Alibaba Increases Its Investment in the Indian Payments Market

The Alibaba Group is pouring more money into Indian payments powerhouse Paytm, with one report putting the investment at the equivalent of about $680 million, giving Alibaba control of 20% of Paytm's parent company, One97 Communications.

Due to the way the investment was structured, Alibaba's share of the Paytm parent company actually dropped from about 25%, following an initial investment earlier this year, according to a report in The Economic Times. The deal, which also involves Alibaba's payments arm, Ant Financial, is complicated because there are multiple deals involving multiple related companies.

In February, Ant Financial had picked up a 25% stake for $575 million, of which $200 million came in as the first tranche, said the Economic Times report, adding the fresh investment by Alibaba Group Holdings subsumes the outstanding tranche of $375 million, and will see Ant Financial's stake being lowered to 20%. With this, Alibaba will become the biggest shareholder in the company as it will hold 40% through Ant and Alibaba, and Paytm will be its e-commerce play in India.

That story also said that the new money will be used for "developing technology, increasing workforce, building expertise in the online-to-offline business model besides massive marketing and expanding operations."

Alibaba's efforts to move outside China typically rely on partnerships. The company and its payment affiliate, Alipay, have reportedly been working on collaborations with Apple and PayPal. And Alibaba is working directly with U.S. merchants to provide them a way to sell to Chinese residents. Alibaba has already used its investment in Paytm to reach restaurants in India, among other merchants.

Alibaba and Paytm issued a statement saying that the further investment signifies the importance of the Indian payments space.

"Ant Financial has worked seamlessly with Paytm in the past few months and our technical teams have developed significant improvements on the user experience for Indian consumers," said Eric Jing, President of Ant Financial Services Group said. "Ant Financial and Paytm will collaborate to capture mobile payment opportunities in India. We believe that Paytm, as a leader in this field, is best equipped to build a mobile payment ecosystem in the country."

In related Alibaba news, Yahoo, despite resistance from the U.S. Internal Revenue Service to Yahoo's plan for a tax-free spinoff of its Alibaba stake, said in a federal filing on Monday that it is still exploring such an option. Yahoo has created an investment company called Aabaco, which Yahoo said "which will hold all of Yahoo’s remaining holdings in Alibaba Group Holding Limited and Aabaco Small Business, LLC, a newly formed entity that will own Yahoo Small Business."

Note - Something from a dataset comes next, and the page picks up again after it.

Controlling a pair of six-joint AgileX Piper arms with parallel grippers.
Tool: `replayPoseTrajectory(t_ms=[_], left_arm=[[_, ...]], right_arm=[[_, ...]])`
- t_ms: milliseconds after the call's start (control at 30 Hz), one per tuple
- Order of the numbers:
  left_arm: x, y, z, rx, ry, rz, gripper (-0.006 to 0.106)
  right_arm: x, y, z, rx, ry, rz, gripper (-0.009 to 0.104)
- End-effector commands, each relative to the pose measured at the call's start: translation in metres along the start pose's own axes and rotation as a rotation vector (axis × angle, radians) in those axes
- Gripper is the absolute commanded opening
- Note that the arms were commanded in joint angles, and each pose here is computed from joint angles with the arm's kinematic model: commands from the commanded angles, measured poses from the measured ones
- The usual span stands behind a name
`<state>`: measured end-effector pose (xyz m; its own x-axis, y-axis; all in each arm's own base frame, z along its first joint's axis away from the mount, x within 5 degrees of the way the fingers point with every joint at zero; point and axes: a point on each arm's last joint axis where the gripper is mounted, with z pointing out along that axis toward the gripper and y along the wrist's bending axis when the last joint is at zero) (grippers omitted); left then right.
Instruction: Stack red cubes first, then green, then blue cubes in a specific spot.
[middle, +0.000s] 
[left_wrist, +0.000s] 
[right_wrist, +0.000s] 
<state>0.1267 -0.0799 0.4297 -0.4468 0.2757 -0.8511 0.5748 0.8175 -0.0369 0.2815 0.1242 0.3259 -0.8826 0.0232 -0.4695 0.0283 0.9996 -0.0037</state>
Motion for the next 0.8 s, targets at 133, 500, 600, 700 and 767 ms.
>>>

"On September 23, 2015, Yahoo’s Board of Directors authorized the Company to continue to pursue the plan for the Aabaco spin-off transaction as previously disclosed, except that completion of the spin-off will not be conditioned upon receipt of a favorable ruling from the IRS," Yahoo said in its SEC 8-K filing. "The spin-off transaction will continue to be subject to certain other conditions, including final approval by Yahoo’s Board of Directors, receipt of a legal opinion with respect to the tax-free treatment of the transaction under U.S. federal tax laws and regulations, the effectiveness of an applicable registration statement filed with the Securities and Exchange Commission (“SEC”) and compliance with the requirements under the Investment Company Act of 1940, and other customary conditions, each of which conditions may be waived, in whole or in part (to the extent permitted by law), by Yahoo in its sole discretion."